Надо отметить, что Семен Розенбахен являлся, несмотря на свою молодость, фигурой весьма заметной, явно выделявшейся на фоне других заметных личностей, которых в Бобруйске было больше, чем звезд на ночном небе, и это еще, как говорила тетя Бася, по самым скромным подсчетам. Помимо статей за подписью Иван Буйнов, городской общественности Семен Розенбахен был известен тем, что свободное от журналистики время он целиком отдавал местному храму искусств, то есть театру драмы и комедии, где совмещал сразу две должности – электромонтера и осветителя сцены. Это обстоятельство позволяло ему считать себя, с одной стороны, пролетарием, а с другой стороны, представителем творческой интеллигенции, поскольку благодаря его умению манипулировать световой установкой удавалось максимально скрыть степень опьянения ведущих артистов местной труппы и тем самым напрямую способствовать реализации режиссерского замысла.

Любовь к театру зародилась у него во время эвакуации в главном таджикском городе Сталинабаде, куда его двенадцатилетним увезла мать, несмотря на то что дед, воевавший с немцами еще в Первую мировую, утверждал, что ничего плохого ждать от них не собирается и другим не советует. Упрямый дед уезжать отказался и заявил, что должен остаться, чтобы охранять дом с небольшим фруктовым садом и всем тем скарбом, который был накоплен несколькими поколениями семьи Розенбахенов.

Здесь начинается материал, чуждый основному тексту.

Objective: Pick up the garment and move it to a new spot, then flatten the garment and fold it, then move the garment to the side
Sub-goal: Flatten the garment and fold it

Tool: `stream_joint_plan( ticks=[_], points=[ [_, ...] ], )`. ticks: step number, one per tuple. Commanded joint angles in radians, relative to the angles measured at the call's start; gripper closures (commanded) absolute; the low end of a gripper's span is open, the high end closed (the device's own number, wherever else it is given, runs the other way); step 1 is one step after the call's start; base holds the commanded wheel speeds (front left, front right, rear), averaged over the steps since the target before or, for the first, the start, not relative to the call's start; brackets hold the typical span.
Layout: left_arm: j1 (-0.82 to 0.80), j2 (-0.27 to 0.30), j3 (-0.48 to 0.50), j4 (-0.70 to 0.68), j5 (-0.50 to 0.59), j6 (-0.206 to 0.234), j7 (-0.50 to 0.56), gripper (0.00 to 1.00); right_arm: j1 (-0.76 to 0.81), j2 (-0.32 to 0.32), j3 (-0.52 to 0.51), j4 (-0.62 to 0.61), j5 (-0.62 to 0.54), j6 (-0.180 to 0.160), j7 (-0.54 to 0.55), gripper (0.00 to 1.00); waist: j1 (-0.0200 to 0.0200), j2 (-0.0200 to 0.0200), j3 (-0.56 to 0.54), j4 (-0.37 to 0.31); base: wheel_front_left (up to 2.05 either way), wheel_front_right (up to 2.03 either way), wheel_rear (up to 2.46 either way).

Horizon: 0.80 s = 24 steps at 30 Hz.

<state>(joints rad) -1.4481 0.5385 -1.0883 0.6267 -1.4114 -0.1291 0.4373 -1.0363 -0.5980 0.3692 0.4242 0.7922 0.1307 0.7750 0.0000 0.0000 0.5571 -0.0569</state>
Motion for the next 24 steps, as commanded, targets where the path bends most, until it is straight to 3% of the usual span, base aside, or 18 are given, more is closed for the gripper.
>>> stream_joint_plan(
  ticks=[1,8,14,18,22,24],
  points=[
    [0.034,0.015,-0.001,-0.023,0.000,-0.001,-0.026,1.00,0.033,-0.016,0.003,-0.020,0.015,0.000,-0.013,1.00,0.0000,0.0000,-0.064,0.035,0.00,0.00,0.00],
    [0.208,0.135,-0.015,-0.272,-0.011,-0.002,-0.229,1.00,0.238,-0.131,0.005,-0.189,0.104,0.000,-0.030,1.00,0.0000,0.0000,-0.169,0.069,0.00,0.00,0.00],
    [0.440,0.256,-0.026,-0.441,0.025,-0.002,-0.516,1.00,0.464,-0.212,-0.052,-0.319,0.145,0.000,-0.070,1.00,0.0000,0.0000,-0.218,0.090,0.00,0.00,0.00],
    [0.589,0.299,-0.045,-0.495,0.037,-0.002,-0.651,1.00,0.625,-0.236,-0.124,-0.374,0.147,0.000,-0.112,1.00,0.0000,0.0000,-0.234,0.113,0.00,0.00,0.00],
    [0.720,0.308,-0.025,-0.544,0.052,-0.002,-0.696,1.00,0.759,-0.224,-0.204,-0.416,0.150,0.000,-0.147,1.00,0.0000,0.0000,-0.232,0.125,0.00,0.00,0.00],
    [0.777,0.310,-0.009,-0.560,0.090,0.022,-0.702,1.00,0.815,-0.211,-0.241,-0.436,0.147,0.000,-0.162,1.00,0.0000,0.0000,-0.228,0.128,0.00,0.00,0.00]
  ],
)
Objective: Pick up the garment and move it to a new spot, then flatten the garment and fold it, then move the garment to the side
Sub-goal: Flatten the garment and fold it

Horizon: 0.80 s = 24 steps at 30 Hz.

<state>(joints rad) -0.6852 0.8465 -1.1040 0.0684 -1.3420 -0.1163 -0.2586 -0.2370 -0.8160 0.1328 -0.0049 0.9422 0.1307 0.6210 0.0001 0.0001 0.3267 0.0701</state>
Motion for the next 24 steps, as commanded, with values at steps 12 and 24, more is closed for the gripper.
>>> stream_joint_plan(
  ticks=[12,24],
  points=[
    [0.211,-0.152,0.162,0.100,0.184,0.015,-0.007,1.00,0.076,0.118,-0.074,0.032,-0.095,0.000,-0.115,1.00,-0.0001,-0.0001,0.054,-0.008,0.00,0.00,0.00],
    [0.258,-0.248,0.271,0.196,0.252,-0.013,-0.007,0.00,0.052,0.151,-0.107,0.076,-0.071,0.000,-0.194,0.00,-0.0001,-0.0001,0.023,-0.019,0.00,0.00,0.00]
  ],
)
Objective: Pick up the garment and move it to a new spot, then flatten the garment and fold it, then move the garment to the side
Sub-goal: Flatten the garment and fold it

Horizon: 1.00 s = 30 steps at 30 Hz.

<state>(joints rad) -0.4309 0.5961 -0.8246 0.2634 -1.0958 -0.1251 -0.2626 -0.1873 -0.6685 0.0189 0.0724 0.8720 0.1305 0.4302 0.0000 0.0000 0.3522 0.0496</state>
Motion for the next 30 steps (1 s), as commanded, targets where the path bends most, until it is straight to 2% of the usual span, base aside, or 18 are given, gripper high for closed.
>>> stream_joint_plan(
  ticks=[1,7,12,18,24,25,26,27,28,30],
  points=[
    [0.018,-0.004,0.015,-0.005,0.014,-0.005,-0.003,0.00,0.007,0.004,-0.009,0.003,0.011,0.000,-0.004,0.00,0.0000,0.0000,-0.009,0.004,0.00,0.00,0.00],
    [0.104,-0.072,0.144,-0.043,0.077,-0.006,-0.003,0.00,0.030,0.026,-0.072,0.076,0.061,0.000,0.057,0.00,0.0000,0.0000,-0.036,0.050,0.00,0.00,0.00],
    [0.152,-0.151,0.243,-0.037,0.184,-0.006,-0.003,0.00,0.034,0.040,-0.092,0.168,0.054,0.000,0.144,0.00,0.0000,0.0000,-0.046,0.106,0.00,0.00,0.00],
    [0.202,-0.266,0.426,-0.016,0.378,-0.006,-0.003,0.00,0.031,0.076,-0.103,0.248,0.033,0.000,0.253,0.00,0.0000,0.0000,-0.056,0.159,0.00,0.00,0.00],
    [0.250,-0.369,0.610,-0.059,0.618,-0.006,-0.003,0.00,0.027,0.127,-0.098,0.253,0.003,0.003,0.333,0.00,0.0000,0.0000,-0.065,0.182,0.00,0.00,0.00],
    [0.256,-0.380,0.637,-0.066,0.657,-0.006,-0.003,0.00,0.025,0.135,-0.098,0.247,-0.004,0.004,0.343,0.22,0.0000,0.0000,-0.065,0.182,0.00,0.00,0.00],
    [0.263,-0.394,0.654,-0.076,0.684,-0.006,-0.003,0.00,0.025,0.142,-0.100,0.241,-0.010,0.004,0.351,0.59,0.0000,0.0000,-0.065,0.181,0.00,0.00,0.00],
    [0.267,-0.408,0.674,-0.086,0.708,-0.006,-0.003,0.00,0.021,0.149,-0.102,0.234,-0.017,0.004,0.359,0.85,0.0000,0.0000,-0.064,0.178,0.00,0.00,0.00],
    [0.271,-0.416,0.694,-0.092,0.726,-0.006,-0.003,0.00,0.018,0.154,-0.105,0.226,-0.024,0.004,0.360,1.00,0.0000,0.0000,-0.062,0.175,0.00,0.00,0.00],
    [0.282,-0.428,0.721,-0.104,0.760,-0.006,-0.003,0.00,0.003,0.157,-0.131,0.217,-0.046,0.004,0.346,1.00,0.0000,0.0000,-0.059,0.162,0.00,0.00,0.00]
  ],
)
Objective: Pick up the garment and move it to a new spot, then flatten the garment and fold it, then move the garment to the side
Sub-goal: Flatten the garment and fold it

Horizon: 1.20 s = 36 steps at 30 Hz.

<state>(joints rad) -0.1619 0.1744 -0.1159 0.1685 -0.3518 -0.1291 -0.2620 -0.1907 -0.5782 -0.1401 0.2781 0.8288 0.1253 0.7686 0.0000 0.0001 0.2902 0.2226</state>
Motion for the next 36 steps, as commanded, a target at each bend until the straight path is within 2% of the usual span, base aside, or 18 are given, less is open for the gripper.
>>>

Семен запомнил его на фоне вокзальной стены, покрытой от земли до крыши густым зеленым плющом. Дед опирался на палку, щурил подслеповатые глаза и беззвучно шевелил губами, произнося какую-то бесконечную молитву. Точно так же он щурил глаза и шевелил губами, когда они, тогда еще втроем, провожали на фронт отца Семена. И наверняка точно так же он вел себя, когда фашисты погнали его в колонне с другими бобруйчанами, на одежде которых были прикреплены шестиконечные звезды, в сторону деревни Каменка, где поочередно, шеренга за шеренгой, расстреляли перед огромным, незадолго до того вырытым котлованом.